_Exercise:_
Only the pictures should be dropped; copy the rest of the entries exactly.

_Records supplied:_
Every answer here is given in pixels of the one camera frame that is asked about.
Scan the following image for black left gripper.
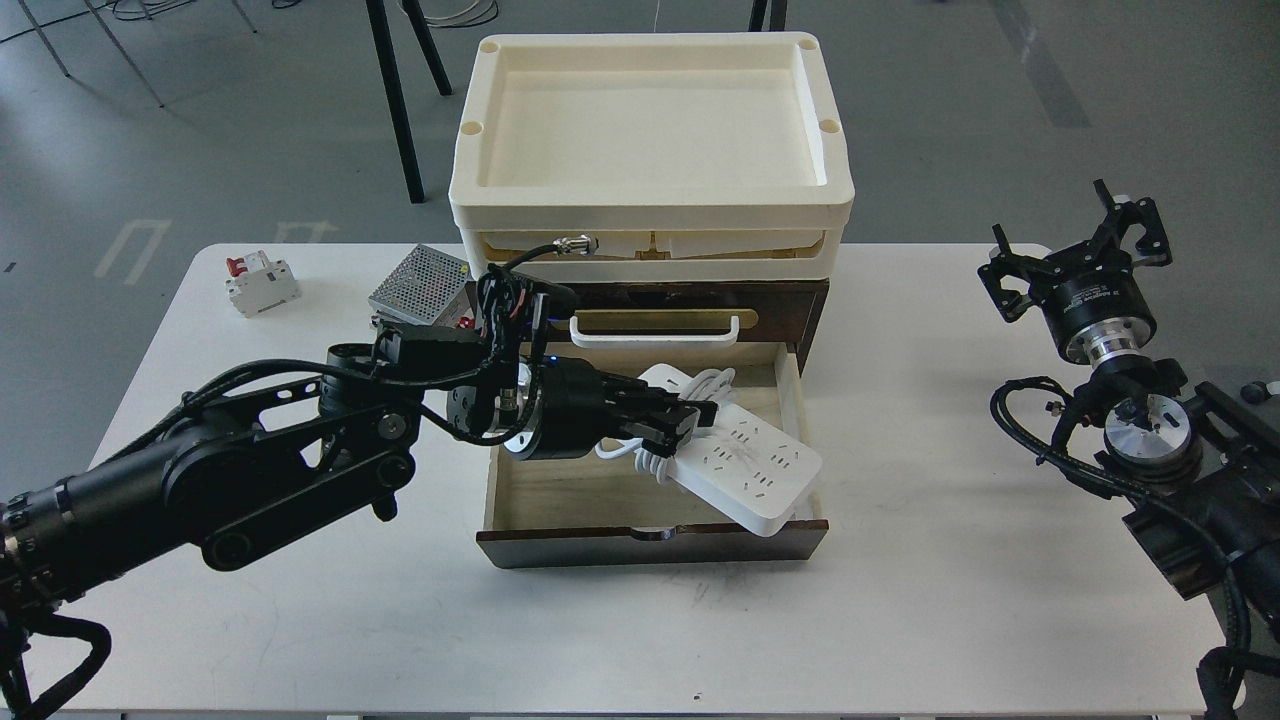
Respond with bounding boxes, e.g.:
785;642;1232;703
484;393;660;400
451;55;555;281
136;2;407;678
506;357;718;461

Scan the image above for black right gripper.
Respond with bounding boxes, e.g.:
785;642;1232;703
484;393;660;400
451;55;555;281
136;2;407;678
978;179;1174;363

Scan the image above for white power strip with cable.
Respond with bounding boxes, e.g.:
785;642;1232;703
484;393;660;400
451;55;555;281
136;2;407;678
595;364;823;537

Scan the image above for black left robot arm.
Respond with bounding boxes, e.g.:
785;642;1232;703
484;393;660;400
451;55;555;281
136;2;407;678
3;264;719;719

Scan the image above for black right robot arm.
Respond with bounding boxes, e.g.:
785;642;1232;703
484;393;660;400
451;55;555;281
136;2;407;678
977;179;1279;719

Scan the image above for open wooden drawer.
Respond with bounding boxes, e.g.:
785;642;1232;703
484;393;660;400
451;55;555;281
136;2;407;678
476;342;829;569

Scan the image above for silver mesh power supply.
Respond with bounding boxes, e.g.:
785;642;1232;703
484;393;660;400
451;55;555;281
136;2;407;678
367;243;475;327

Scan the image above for cream plastic tray top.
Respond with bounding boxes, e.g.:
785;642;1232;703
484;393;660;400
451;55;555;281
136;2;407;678
449;32;855;283

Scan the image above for black chair legs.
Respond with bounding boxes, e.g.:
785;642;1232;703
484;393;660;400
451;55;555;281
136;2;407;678
748;0;788;32

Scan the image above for black table leg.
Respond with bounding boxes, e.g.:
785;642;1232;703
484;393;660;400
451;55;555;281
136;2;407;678
365;0;426;204

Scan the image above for white drawer handle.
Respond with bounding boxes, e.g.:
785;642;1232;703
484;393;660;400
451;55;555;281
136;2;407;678
570;314;741;350

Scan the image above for white circuit breaker red switch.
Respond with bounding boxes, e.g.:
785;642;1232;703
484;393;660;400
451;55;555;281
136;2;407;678
225;250;301;318

_Answer space:_
Every answer here is given in pixels of the one camera frame that is asked about.
Scan the following image for black left gripper.
Respond with bounding boxes, e.g.:
785;642;1232;703
484;393;660;400
451;55;555;281
136;2;407;678
506;357;718;461

Scan the image above for black right gripper.
Respond with bounding boxes, e.g.:
785;642;1232;703
484;393;660;400
451;55;555;281
136;2;407;678
978;179;1174;363

Scan the image above for white power strip with cable.
Respond with bounding boxes, e.g.:
785;642;1232;703
484;393;660;400
451;55;555;281
136;2;407;678
595;364;823;537

Scan the image above for black left robot arm.
Respond with bounding boxes, e.g.:
785;642;1232;703
484;393;660;400
451;55;555;281
136;2;407;678
3;264;719;719

Scan the image above for black right robot arm.
Respond with bounding boxes, e.g.:
785;642;1232;703
484;393;660;400
451;55;555;281
136;2;407;678
977;179;1279;719

Scan the image above for open wooden drawer.
Respond with bounding boxes, e.g.:
785;642;1232;703
484;393;660;400
451;55;555;281
136;2;407;678
476;342;829;569

Scan the image above for silver mesh power supply.
Respond with bounding boxes, e.g.:
785;642;1232;703
484;393;660;400
451;55;555;281
136;2;407;678
367;243;475;327

Scan the image above for cream plastic tray top.
Respond with bounding boxes, e.g.:
785;642;1232;703
484;393;660;400
451;55;555;281
136;2;407;678
449;32;855;283

Scan the image above for black chair legs.
Respond with bounding boxes, e.g.:
785;642;1232;703
484;393;660;400
451;55;555;281
136;2;407;678
748;0;788;32

Scan the image above for black table leg.
Respond with bounding boxes, e.g.:
785;642;1232;703
484;393;660;400
451;55;555;281
136;2;407;678
365;0;426;204

Scan the image above for white drawer handle.
Respond with bounding boxes, e.g.:
785;642;1232;703
484;393;660;400
451;55;555;281
136;2;407;678
570;314;741;350

Scan the image above for white circuit breaker red switch.
Respond with bounding boxes, e.g.:
785;642;1232;703
484;393;660;400
451;55;555;281
136;2;407;678
225;250;301;318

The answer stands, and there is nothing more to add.